The Merchant Of Venice theatre review: Timely Shakespearean update
Theatre For A New Audience's US-set production feels firmly rooted in reality

Long, grey and imposing, the flight of stairs dominating the Lyceum stage in this production has almost as much to say as Shakespeare’s text. Blurring the line between performance area and auditorium, the steps pour down from backstage into the front row. Where does Edinburgh end and Venice begin? Can we see where reality stops and fiction starts? If we were in any doubt that the anti-Semitism, intolerance, misogyny, discrimination and injustice inherent in this centuries-old play is as prevalent now as it was in 1598, those stairs serve as a reminder.
Director Arin Arbus has set her production in an ‘American city in the near future’, but really, she could have picked anytime, anywhere, human mistrust of difference being what it is. But the USA it is, and the USA it most certainly feels like, not just because it’s performed by New York-based company Theatre For A New Audience. Shakespeare’s language feels juicy and reborn delivered via their American tongues, while the exercise gear, sharp suits, cops with walkie-talkies and holstered guns, and news from foreign lands delivered by mobile phones all scream Big Apple.

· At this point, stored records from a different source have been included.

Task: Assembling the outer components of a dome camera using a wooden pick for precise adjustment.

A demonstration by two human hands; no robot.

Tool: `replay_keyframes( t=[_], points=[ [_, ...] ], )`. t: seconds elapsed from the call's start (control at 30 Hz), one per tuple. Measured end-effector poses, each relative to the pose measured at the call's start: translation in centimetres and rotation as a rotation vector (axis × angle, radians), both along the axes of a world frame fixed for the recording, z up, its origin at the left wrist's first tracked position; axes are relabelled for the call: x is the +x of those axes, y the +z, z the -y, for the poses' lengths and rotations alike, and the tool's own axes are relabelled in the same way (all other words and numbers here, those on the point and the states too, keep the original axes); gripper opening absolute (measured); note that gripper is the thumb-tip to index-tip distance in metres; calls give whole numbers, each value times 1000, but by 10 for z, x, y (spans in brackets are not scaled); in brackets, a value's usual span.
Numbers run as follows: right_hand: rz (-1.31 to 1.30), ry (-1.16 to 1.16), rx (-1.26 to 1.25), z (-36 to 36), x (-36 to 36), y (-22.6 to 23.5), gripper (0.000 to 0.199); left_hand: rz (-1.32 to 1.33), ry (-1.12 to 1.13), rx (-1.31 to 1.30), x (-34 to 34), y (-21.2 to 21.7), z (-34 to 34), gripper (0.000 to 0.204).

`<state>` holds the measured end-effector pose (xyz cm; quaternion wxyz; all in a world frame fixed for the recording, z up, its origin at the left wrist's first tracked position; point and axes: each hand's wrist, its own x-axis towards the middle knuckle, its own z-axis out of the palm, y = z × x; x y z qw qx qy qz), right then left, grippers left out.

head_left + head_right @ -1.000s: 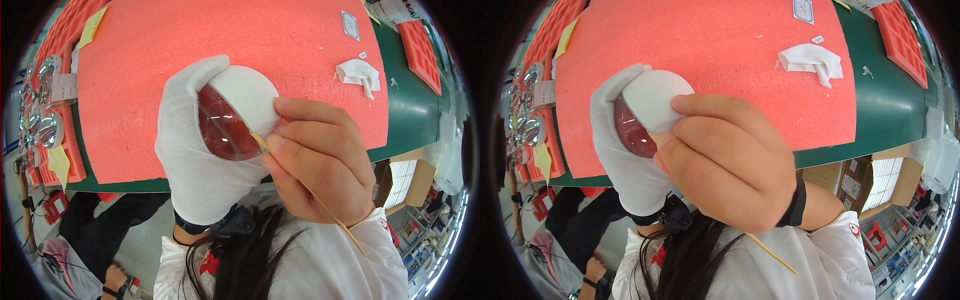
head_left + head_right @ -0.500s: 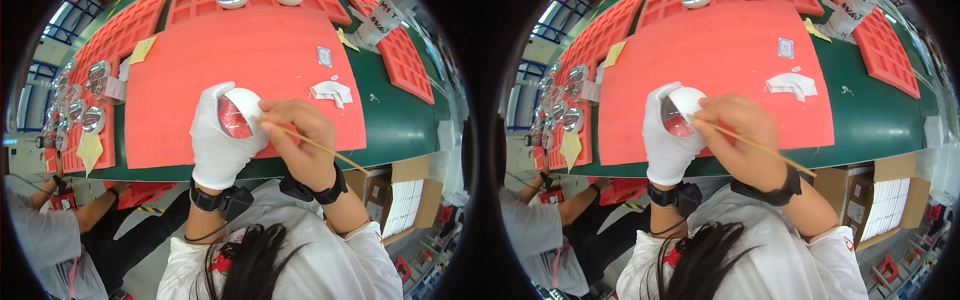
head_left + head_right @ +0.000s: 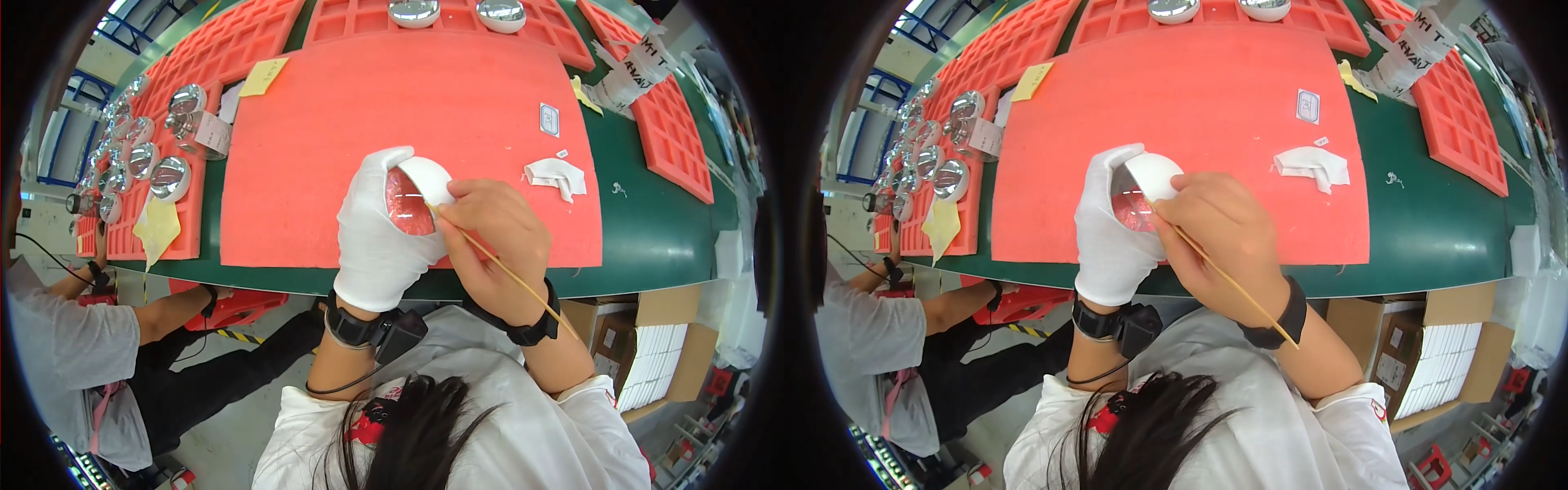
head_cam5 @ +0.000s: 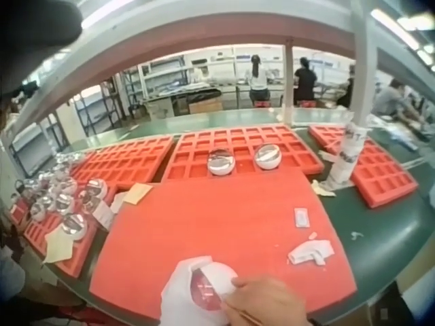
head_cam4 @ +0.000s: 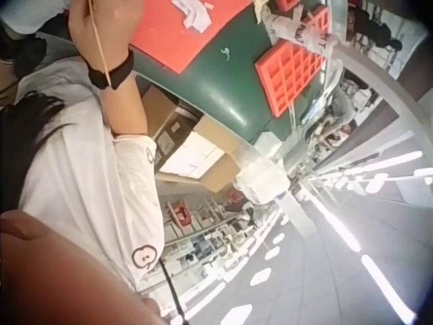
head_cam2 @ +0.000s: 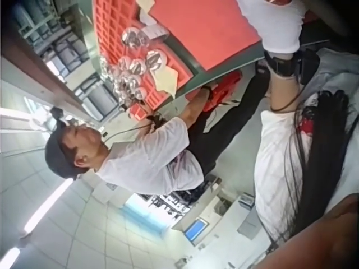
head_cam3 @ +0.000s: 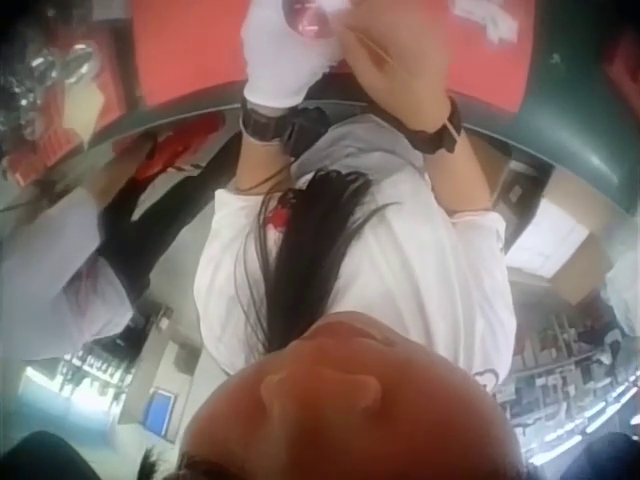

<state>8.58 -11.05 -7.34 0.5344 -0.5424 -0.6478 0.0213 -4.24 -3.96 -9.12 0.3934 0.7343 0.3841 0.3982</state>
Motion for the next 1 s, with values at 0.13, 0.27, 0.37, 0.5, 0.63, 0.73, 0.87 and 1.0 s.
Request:
replay_keyframes(
  t=[0.13, 0.27, 0.37, 0.5, 0.63, 0.73, 0.87, 1.0],
  points=[
    [23, -41, 5, -4, 0, 1, 12, -20, -2, 6, 3, 1, -2, 63],
    [30, -68, 16, -10, -5, -3, 12, -43, 13, -11, 3, 3, -1, 62],
    [26, -94, 19, -11, -5, -6, 12, -13, 15, -6, 5, -3, -4, 64],
    [17, -108, 36, -9, -6, -7, 11, 38, 17, 39, 5, -8, -3, 70],
    [-496, 30, -204, -10, 13, -6, 10, 28, 12, 22, 6, -6, 5, 69],
    [-587, 98, -247, -1, 15, -7, 10, 72, -7, -39, 5, -2, 8, 69],
    [-211, 56, -64, 7, 10, -13, 9, 115, -33, -87, 6, -4, 7, 68],
    [-64, -9, 46, -1, 4, -9, 7, 29, 7, 6, 8, -2, 3, 67]
  ],
)
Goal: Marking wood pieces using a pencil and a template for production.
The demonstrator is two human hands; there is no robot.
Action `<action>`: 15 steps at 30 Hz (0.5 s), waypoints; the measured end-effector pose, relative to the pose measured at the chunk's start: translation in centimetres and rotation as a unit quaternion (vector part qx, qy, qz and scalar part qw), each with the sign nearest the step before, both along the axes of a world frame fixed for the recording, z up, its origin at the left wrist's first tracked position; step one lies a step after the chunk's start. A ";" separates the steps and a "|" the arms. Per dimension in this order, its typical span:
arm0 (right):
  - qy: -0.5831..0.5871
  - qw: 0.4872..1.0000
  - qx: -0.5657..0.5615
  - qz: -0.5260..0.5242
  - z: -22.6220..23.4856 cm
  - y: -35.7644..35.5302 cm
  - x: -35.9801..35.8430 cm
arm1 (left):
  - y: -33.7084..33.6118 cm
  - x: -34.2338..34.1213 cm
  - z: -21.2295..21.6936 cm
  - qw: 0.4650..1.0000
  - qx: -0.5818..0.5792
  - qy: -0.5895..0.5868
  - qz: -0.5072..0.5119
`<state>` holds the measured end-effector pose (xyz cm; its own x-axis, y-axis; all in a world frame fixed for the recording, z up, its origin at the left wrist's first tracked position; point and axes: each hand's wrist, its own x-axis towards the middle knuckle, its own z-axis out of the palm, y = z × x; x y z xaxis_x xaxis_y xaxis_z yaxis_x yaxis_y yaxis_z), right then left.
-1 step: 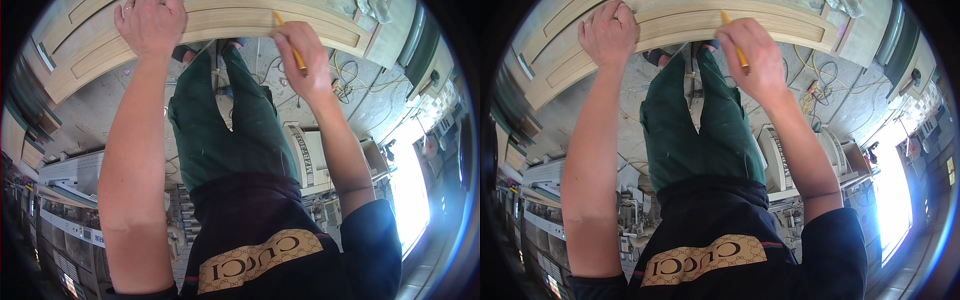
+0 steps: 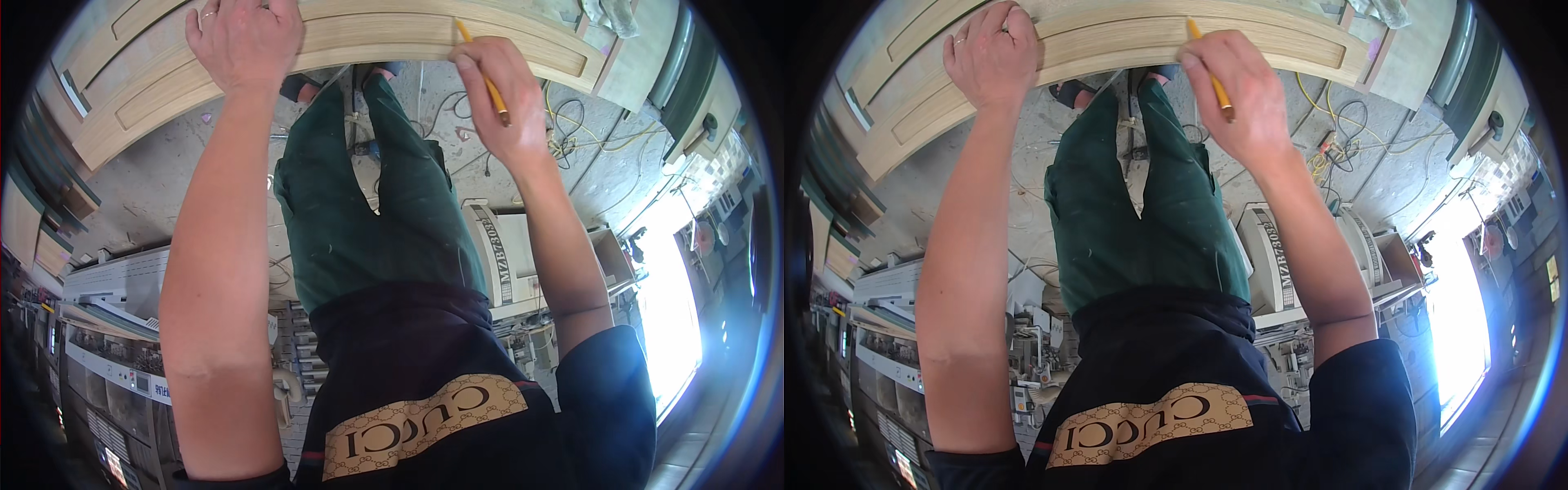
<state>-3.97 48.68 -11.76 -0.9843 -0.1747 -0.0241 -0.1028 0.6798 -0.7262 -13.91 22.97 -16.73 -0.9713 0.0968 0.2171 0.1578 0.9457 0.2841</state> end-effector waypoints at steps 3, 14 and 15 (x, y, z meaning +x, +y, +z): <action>-0.040 0.999 0.031 -0.018 0.6 0.5 0.0 | -0.1 -0.1 -0.3 0.998 -0.013 -0.055 0.009; 0.013 0.999 -0.036 0.006 -0.3 -2.4 -0.7 | -2.4 -0.2 -2.9 0.991 -0.087 -0.097 0.021; 0.013 0.999 -0.036 0.005 -0.3 -1.1 -0.4 | -2.3 -0.2 -2.9 0.991 -0.086 -0.096 0.020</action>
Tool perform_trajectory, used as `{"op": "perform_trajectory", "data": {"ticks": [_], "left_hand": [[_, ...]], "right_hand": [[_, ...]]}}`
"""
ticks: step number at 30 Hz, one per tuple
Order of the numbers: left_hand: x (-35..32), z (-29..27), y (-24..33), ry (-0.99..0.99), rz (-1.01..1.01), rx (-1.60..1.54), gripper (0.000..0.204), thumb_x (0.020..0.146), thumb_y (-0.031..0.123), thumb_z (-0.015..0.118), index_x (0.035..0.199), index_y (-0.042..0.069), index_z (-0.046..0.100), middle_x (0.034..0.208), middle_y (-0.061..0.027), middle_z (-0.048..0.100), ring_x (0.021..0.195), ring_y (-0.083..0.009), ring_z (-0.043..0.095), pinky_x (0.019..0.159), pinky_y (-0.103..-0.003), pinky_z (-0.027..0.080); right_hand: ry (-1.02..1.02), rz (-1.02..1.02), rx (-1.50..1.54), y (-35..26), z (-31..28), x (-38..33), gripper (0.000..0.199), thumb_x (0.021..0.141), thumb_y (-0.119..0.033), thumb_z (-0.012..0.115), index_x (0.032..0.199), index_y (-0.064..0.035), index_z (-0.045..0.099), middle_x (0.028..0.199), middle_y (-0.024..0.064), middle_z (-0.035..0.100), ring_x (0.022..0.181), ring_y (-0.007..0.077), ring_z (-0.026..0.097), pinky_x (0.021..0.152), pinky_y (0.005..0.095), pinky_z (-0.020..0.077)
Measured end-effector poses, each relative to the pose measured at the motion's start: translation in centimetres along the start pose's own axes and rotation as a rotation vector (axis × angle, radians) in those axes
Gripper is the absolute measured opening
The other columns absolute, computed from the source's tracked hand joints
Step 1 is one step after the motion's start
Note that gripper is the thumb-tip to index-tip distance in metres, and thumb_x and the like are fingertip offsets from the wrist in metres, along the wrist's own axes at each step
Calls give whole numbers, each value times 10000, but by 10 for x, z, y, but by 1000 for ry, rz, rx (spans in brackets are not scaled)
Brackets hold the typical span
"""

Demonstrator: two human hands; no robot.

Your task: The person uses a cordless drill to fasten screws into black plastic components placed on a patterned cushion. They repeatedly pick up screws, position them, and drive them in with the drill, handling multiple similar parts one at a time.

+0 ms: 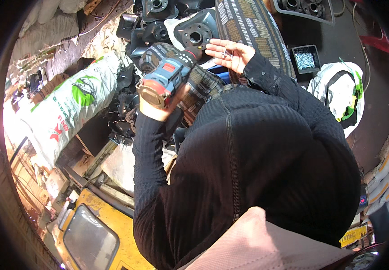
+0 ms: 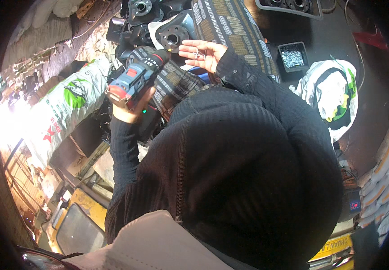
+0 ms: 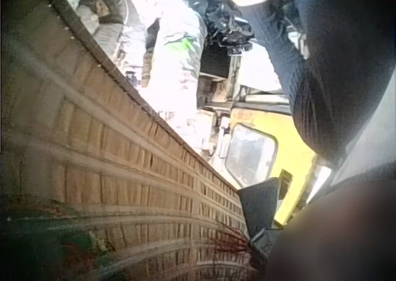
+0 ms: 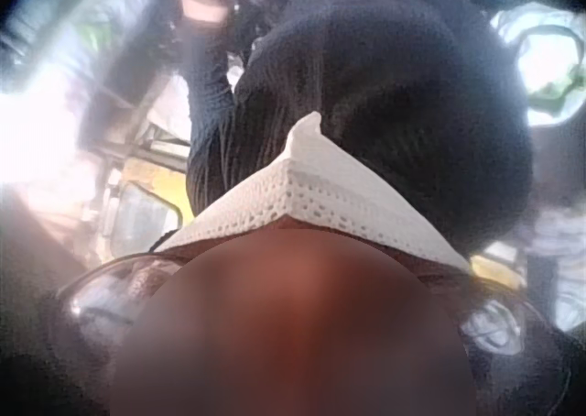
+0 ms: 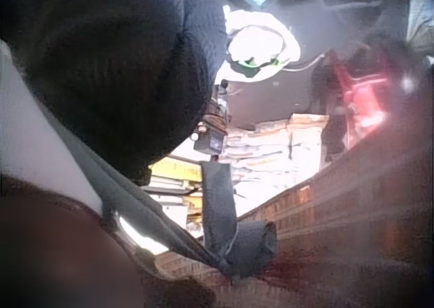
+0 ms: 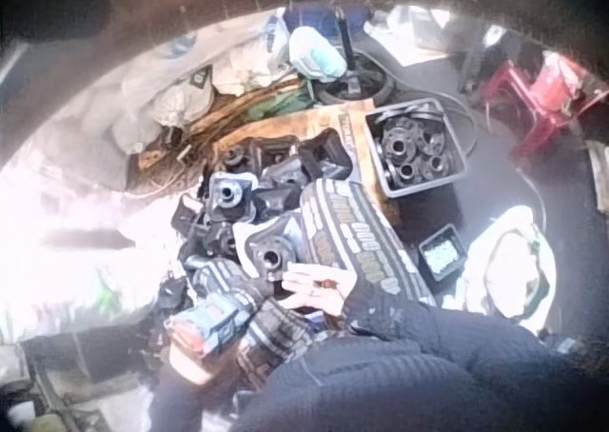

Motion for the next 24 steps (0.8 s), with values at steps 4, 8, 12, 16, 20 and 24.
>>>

Which not only feels timely, given recent events across the Atlantic, but perhaps goes some way towards making the language a touch more accessible. Not to diminish our esteemed tradition of Shakespearean actors, but we’re all so used to hearing American accents in our living room, the production is perhaps a little less alien to newcomers. It’s also performed by a strong cast who light up the stage with characterisation that feels rooted in reality, despite the outlandish content: a suitor opening the correct box to determine who Portia will marry, Shylock demanding a literal ‘pound of flesh’ in place of an unpaid debt. And the astute diverse casting gives this already multi-layered political text even more potency.
The Merchant Of Venice, Lyceum Theatre, Edinburgh, until Saturday 15 February; main picture: Gerry Goodstein.